▸ **AIM OF THE TASK**
Leave out the pictures and repeat the data exactly.

▸ **INFORMATION PROVIDED**
= Beginning of Section =
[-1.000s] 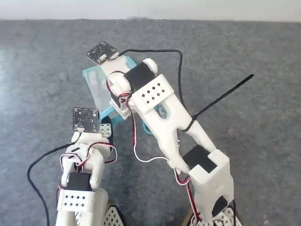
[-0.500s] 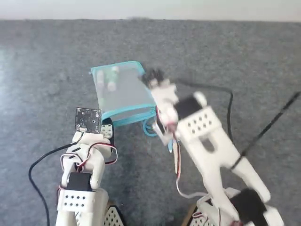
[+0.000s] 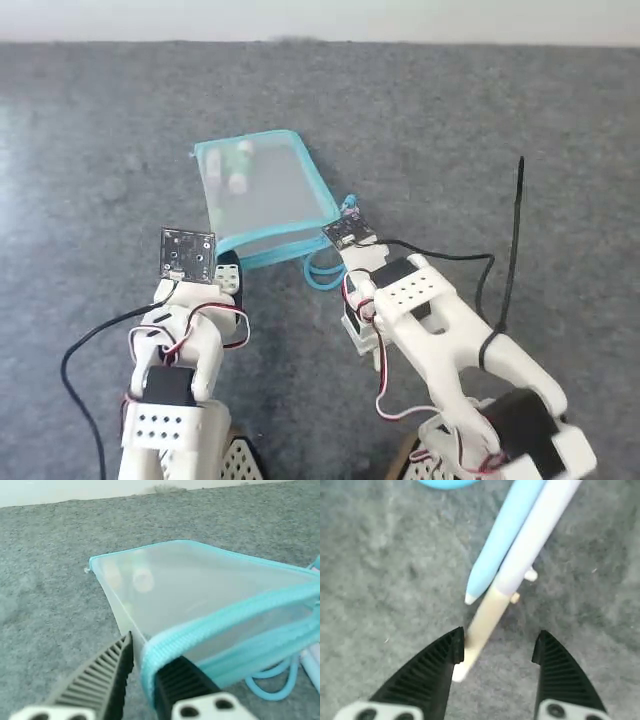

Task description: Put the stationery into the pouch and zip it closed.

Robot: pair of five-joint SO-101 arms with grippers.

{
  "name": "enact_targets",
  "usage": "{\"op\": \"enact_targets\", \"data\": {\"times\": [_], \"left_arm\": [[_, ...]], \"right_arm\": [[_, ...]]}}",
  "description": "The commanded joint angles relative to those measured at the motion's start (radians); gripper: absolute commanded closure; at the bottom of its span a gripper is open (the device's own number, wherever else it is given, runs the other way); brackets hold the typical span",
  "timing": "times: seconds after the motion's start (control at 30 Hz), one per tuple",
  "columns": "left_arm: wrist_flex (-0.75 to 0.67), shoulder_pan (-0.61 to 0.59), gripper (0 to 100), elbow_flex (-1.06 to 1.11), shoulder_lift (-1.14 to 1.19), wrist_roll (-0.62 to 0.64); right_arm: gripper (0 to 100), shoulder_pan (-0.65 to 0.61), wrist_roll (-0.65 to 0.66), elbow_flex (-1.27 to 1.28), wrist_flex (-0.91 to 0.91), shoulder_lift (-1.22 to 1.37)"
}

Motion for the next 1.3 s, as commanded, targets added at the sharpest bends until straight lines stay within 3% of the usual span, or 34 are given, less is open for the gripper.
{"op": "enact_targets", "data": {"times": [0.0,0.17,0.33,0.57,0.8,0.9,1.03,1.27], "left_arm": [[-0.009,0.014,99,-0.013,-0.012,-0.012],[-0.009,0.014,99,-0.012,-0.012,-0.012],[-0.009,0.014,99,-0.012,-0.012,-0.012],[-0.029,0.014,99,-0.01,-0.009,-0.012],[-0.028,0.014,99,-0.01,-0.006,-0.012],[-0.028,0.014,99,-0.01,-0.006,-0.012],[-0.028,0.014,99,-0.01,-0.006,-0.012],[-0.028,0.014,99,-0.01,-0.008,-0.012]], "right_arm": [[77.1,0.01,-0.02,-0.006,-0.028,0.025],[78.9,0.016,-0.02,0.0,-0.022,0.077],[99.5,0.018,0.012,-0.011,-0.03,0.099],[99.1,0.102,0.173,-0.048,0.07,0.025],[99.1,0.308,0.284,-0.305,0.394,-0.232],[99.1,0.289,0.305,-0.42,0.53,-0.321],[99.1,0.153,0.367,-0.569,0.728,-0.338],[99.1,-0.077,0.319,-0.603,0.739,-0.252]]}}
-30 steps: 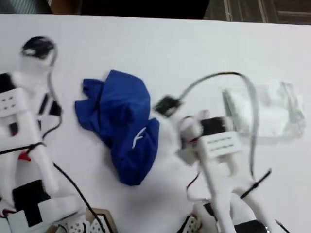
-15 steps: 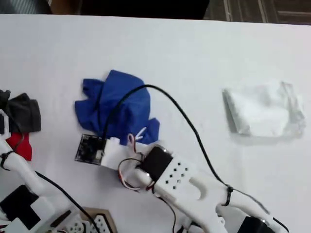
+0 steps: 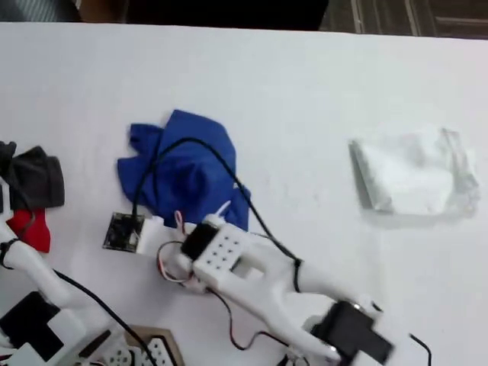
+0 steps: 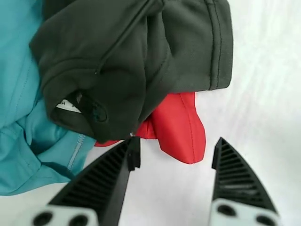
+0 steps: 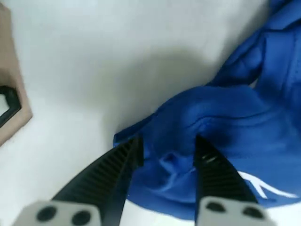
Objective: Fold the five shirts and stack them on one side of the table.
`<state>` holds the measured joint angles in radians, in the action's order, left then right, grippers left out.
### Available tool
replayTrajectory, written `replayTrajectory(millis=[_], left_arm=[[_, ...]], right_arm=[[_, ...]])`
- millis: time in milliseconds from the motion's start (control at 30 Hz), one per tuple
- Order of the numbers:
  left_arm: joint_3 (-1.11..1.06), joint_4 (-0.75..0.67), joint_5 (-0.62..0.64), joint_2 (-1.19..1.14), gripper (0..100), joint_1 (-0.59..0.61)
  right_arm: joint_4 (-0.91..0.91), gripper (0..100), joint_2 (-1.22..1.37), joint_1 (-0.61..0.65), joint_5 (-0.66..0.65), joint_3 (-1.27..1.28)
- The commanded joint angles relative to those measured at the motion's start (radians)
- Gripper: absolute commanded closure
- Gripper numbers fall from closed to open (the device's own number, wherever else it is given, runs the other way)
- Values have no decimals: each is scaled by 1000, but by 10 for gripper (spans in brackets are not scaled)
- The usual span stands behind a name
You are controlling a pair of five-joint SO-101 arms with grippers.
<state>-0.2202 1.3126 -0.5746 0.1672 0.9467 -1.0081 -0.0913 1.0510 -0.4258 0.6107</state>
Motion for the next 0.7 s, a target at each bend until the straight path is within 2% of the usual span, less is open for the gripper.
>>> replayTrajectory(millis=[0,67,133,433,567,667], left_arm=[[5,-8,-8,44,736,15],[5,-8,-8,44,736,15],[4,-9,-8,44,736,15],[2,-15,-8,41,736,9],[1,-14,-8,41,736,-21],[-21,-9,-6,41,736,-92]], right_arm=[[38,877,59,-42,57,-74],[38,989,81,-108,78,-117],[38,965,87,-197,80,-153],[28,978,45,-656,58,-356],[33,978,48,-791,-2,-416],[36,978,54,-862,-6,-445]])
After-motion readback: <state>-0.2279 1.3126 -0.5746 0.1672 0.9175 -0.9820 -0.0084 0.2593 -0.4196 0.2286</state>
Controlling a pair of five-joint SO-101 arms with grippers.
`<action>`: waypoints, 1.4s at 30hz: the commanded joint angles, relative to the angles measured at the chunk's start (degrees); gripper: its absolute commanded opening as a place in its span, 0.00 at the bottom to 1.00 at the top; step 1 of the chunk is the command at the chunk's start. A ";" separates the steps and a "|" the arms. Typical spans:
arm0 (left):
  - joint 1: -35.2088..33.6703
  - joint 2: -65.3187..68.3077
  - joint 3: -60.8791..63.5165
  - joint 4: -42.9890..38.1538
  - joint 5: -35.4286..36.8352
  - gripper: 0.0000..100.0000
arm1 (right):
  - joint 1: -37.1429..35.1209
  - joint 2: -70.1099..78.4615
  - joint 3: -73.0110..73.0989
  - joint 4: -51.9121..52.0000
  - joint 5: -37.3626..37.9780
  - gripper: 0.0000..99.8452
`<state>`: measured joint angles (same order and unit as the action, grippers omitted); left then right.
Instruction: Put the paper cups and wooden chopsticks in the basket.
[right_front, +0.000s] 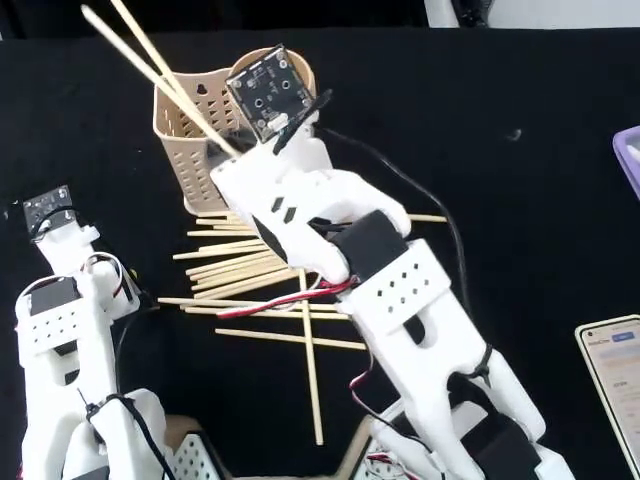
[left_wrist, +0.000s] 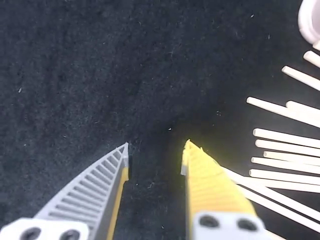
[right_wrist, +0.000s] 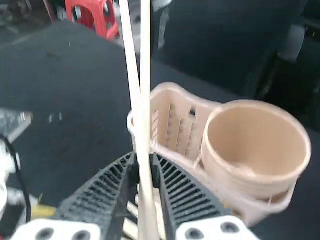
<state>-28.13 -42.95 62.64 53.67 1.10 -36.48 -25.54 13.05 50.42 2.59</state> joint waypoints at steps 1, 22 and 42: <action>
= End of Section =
▸ **ANSWER AREA**
[-1.000s] 
[-0.500s] 
[+0.000s] 

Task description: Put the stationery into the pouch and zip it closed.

Robot: pair of five-joint SO-101 arms with grippers.

{
  "name": "enact_targets",
  "usage": "{\"op\": \"enact_targets\", \"data\": {\"times\": [_], \"left_arm\": [[_, ...]], \"right_arm\": [[_, ...]]}}",
  "description": "The commanded joint angles relative to those measured at the motion's start (radians); gripper: absolute commanded closure; at the bottom of its span a gripper is open (the device's own number, wherever else it is given, runs the other way); brackets hold the typical span",
  "timing": "times: seconds after the motion's start (control at 30 Hz), one per tuple",
  "columns": "left_arm: wrist_flex (-0.75 to 0.67), shoulder_pan (-0.61 to 0.59), gripper (0 to 100), elbow_flex (-1.06 to 1.11), shoulder_lift (-1.14 to 1.19), wrist_roll (-0.62 to 0.64); right_arm: gripper (0 to 100), shoulder_pan (-0.65 to 0.61), wrist_roll (-0.65 to 0.66), elbow_flex (-1.27 to 1.28), wrist_flex (-0.91 to 0.91), shoulder_lift (-1.22 to 1.37)"
}

Motion for the next 1.3 s, as commanded, targets added at the sharpest bends until straight lines stay within 3% of the usual span, or 34 are given, less is open for the gripper.
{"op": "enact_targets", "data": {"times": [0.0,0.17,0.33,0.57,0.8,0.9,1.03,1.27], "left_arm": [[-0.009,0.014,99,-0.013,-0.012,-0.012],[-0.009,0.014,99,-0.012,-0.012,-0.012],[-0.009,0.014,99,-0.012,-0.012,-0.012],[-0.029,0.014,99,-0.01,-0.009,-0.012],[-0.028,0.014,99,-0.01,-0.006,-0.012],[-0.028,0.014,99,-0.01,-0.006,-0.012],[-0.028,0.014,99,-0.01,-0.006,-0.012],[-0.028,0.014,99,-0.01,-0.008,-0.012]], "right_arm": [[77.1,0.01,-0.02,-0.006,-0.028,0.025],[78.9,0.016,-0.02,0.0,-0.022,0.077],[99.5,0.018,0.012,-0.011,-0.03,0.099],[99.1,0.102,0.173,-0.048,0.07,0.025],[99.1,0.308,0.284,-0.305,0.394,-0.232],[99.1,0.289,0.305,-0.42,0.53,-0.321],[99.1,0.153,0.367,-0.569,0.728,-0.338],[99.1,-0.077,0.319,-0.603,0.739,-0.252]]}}
-30 steps: 
-15 steps: 
+0 steps: 
+0 steps: 
+0 steps: 
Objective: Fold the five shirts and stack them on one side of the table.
`<state>` holds the measured joint angles in radians, in the action's order, left then right, grippers left out.
### Available tool
replayTrajectory, written `replayTrajectory(millis=[_], left_arm=[[_, ...]], right_arm=[[_, ...]])`
- millis: time in milliseconds from the motion's start (control at 30 Hz), one per tuple
- Order of the numbers:
  left_arm: joint_3 (-1.11..1.06), joint_4 (-0.75..0.67), joint_5 (-0.62..0.64), joint_2 (-1.19..1.14), gripper (0..100), joint_1 (-0.59..0.61)
  right_arm: joint_4 (-0.91..0.91), gripper (0..100), joint_2 (-1.22..1.37), joint_1 (-0.61..0.65), joint_5 (-0.66..0.65), joint_3 (-1.27..1.28)
- The commanded joint angles relative to those measured at the motion's start (radians)
- Gripper: absolute commanded closure
- Gripper numbers fall from closed to open (the device's own number, wherever else it is given, runs the other way)
- Values have no decimals: each is scaled by 1000, but by 10 for gripper (spans in brackets are not scaled)
- The usual span stands behind a name
You are controlling a pair of five-joint SO-101 arms with grippers.
<state>-0.2202 1.3126 -0.5746 0.1672 0.9467 -1.0081 -0.0913 1.0510 -0.4258 0.6107</state>
Motion for the next 0.7 s, a target at each bend until the straight path is within 2% of the usual span, less is open for the gripper.
>>> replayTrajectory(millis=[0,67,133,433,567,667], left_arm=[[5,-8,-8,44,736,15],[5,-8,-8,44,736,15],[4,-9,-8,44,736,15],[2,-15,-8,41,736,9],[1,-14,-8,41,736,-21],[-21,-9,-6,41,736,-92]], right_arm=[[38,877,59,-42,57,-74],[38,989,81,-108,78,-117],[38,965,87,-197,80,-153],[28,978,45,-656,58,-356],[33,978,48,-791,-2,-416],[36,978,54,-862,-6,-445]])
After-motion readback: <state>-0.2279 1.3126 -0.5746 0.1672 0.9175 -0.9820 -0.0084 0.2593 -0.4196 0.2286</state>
Controlling a pair of five-joint SO-101 arms with grippers.
`<action>`: waypoints, 1.4s at 30hz: the commanded joint angles, relative to the angles measured at the chunk's start (degrees); gripper: its absolute commanded opening as a place in its span, 0.00 at the bottom to 1.00 at the top; step 1 of the chunk is the command at the chunk's start. A ";" separates the steps and a "|" the arms. Typical spans:
arm0 (left):
  - joint 1: -35.2088..33.6703
  - joint 2: -65.3187..68.3077
  - joint 3: -60.8791..63.5165
  - joint 4: -42.9890..38.1538
  - joint 5: -35.4286..36.8352
  - gripper: 0.0000..100.0000
arm1 (right):
  - joint 1: -37.1429..35.1209
  - joint 2: -70.1099..78.4615
  - joint 3: -73.0110..73.0989
  - joint 4: -51.9121..52.0000
  - joint 5: -37.3626..37.9780
  - gripper: 0.0000..99.8452
`<state>`: measured joint angles (same order and unit as the action, grippers omitted); left then right.
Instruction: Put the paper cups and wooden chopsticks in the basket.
[right_front, +0.000s] 
[left_wrist, +0.000s] 
[right_wrist, +0.000s] 
<state>-28.13 -42.95 62.64 53.67 1.10 -36.48 -25.54 13.05 50.42 2.59</state> joint waypoints at steps 1, 22 and 42: <action>

No further output remains for this exercise.